# [Prompt]
The whole listing below should be output again, word for word.

___ The data

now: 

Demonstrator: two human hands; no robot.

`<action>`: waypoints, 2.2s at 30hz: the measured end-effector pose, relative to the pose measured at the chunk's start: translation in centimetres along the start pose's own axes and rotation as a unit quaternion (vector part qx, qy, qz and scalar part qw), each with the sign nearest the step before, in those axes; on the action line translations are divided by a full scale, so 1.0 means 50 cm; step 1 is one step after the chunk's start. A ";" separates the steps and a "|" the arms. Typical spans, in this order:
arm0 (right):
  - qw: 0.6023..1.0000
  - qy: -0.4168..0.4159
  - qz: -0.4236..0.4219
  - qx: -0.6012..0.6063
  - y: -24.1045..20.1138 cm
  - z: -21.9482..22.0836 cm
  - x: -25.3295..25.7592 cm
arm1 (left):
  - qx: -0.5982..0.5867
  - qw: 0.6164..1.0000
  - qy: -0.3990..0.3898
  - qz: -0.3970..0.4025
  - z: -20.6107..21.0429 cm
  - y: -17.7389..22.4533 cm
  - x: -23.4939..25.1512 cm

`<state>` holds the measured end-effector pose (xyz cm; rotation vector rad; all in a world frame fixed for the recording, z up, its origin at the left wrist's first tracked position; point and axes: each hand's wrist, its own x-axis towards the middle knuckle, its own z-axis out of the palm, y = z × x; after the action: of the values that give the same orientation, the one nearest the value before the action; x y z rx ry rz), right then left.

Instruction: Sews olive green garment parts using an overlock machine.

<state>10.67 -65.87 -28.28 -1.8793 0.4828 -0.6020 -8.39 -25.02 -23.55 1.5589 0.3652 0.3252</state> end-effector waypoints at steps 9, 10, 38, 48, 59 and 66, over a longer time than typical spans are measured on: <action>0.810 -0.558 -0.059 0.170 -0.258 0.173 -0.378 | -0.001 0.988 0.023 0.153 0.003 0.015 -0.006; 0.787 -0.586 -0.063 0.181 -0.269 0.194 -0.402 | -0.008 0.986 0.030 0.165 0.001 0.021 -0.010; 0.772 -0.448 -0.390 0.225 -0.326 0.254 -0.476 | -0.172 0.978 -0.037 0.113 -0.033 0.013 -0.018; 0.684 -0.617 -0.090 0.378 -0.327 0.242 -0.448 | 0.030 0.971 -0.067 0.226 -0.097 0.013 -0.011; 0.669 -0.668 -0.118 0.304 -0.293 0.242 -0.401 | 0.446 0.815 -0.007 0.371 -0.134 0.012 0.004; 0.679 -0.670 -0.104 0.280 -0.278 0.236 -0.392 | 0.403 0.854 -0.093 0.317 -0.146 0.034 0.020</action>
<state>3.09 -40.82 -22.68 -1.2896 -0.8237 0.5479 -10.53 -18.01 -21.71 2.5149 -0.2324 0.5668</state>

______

# [Reply]
now: 

Demonstrator: two human hands; no robot.

`<action>`: waypoints, 2.2s at 30hz: the measured end-effector pose, relative to the pose measured at the chunk's start: translation in centimetres along the start pose's own axes and rotation as a unit quaternion (vector part qx, qy, qz and scalar part qw), each with the sign nearest the step before, in those axes; on the action line translations are divided by a full scale, so 1.0 means 50 cm; step 1 is one step after the chunk's start. A ";" separates the steps and a "|" the arms. Typical spans, in this order:
arm0 (right):
  - qw: 0.6023..1.0000
  - qy: -0.4168..0.4159
  - qz: -0.4236..0.4219
  - qx: -0.6012..0.6063
  - y: -24.1045..20.1138 cm
  - z: -21.9482..22.0836 cm
  - x: -25.3295..25.7592 cm
arm1 (left):
  - qx: -0.5982..0.5867
  - qw: 0.6164..1.0000
  - qy: -0.3990..0.3898
  - qz: -0.3970..0.4025
  - z: -20.6107..21.0429 cm
  - y: -17.7389..22.4533 cm
  - x: -23.4939..25.1512 cm

`<state>` holds the measured end-effector pose (xyz cm; rotation vector rad; all in a world frame fixed for the recording, z up, its origin at the left wrist's first tracked position; point and axes: each hand's wrist, its own x-axis towards the middle knuckle, its own z-axis out of the palm, y = z × x; after the action: of the values that give the same orientation, the one nearest the value before the action; x y z rx ry rz), right then left.

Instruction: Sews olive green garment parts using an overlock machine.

<state>10.67 -65.87 -28.28 -1.8793 0.4828 -0.6020 -8.39 -25.02 -23.55 1.5589 0.3652 0.3252</state> end-effector waypoints at steps 9, 10, 38, 48, 59 and 66, over a longer time than typical spans are measured on: <action>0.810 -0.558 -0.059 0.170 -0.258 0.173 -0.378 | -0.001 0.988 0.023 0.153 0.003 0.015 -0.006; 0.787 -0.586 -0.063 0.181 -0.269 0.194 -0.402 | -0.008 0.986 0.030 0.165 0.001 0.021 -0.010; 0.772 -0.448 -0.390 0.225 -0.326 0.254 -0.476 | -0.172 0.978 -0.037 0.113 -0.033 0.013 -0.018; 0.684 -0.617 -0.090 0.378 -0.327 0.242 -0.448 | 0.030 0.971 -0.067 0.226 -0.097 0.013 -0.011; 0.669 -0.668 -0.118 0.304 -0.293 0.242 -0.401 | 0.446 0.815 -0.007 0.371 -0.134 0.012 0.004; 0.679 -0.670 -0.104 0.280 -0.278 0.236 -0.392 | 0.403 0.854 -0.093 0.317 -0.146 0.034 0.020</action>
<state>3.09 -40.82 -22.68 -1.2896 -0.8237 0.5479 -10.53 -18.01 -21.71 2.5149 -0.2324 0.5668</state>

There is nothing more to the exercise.